• **WORK INSTRUCTIONS**
Sort through the entries below and pull out lines containing the word "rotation".
*** Opening of SUPPLIED RECORDS ***
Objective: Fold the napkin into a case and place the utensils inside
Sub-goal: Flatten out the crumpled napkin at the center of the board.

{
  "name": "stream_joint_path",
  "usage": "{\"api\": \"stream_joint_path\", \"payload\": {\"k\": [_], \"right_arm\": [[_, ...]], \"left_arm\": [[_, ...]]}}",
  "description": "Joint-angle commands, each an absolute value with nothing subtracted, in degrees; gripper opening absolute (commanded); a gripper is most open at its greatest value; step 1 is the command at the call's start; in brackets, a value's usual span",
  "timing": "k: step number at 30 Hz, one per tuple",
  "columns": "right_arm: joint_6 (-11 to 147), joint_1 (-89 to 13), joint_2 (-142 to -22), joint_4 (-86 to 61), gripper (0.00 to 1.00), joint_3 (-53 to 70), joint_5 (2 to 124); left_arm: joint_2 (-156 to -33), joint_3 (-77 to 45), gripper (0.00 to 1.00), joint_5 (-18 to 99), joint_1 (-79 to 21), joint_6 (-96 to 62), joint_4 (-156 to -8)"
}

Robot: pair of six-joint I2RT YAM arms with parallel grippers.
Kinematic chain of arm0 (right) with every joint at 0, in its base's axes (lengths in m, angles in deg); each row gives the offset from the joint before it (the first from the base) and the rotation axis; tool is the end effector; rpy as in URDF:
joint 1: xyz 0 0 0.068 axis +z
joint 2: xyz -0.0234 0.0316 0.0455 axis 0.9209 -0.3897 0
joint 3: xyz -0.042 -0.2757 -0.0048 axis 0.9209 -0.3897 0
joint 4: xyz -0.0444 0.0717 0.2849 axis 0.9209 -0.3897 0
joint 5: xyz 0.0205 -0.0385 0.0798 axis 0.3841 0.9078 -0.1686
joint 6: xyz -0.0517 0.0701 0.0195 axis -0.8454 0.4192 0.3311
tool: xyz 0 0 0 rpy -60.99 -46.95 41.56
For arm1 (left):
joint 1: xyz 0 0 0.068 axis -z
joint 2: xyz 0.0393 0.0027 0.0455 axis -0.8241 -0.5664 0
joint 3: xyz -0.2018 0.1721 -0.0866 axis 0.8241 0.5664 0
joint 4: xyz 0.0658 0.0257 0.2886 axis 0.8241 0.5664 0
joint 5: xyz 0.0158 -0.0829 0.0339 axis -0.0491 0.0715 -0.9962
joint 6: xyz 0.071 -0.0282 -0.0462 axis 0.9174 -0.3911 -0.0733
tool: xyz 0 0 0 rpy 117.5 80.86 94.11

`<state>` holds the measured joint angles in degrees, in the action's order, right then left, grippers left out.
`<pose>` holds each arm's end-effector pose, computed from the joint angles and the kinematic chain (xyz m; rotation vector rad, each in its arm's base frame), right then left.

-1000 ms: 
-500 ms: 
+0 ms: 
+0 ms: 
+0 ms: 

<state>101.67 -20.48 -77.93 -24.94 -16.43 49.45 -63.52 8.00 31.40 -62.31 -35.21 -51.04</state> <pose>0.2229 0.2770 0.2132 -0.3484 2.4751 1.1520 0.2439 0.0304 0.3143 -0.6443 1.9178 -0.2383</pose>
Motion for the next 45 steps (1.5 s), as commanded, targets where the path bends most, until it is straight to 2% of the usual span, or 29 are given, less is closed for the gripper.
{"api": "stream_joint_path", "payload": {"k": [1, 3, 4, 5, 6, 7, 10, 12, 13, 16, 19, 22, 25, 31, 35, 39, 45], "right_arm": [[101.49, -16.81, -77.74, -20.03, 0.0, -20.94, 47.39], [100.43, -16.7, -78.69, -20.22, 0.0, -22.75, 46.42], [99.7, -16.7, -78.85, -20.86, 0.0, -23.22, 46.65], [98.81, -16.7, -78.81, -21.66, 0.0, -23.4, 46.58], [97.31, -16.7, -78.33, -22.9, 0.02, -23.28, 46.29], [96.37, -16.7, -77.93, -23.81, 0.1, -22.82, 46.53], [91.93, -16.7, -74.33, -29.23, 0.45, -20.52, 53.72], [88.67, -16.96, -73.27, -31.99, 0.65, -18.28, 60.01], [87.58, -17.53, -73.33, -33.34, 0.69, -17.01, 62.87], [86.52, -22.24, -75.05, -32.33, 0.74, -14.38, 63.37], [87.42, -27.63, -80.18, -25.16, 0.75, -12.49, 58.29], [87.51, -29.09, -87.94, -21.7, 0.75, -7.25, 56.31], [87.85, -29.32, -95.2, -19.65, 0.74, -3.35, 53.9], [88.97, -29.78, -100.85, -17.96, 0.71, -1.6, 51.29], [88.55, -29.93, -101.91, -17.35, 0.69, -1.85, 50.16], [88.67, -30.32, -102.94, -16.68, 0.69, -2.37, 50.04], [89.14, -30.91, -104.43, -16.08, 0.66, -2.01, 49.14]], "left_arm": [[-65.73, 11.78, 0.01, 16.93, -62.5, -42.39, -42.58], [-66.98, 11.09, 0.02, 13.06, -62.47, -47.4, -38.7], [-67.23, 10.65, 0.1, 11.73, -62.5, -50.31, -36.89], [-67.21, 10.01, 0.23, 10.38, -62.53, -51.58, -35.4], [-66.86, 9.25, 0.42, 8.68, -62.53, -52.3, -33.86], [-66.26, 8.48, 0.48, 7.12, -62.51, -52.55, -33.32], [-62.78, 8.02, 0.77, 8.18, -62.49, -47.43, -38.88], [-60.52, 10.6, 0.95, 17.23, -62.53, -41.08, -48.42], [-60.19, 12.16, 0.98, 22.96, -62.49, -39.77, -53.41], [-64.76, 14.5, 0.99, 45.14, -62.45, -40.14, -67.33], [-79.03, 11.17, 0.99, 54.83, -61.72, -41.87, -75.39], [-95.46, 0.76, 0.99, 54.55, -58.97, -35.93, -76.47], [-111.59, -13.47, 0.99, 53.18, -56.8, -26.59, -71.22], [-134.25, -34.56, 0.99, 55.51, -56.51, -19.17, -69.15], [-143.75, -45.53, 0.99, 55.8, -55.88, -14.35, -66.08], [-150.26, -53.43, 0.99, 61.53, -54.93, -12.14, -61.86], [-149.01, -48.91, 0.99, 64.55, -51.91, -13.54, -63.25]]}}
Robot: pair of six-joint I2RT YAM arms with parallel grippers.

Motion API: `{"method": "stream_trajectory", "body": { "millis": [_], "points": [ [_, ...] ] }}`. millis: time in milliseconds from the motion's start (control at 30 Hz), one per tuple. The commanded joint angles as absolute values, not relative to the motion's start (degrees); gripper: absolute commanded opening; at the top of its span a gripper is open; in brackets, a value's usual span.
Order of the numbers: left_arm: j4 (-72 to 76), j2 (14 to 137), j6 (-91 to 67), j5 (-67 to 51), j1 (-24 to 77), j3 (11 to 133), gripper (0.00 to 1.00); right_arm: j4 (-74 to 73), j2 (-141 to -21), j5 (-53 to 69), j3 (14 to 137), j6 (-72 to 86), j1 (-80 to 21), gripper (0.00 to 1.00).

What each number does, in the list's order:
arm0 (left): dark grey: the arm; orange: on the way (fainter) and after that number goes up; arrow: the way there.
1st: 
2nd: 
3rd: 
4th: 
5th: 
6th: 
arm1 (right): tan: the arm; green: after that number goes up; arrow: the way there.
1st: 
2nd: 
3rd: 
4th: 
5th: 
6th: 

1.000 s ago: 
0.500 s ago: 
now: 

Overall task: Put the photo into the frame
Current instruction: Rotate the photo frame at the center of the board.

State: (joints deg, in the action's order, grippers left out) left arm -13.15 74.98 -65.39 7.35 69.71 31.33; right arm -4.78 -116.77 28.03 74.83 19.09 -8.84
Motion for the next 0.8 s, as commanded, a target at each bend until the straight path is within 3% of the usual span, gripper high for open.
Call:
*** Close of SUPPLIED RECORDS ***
• **REPLY**
Kinematic chain of arm0 (right) with every joint at 0, in its base's axes (lengths in m, angles in deg); each row gives the offset from the joint before it (the first from the base) and the rotation axis; tool is the end effector; rpy as in URDF:
`<pose>` holds each arm's end-effector pose, computed from the joint angles and the kinematic chain (xyz m; rotation vector rad, each in its arm's base frame), right then left.

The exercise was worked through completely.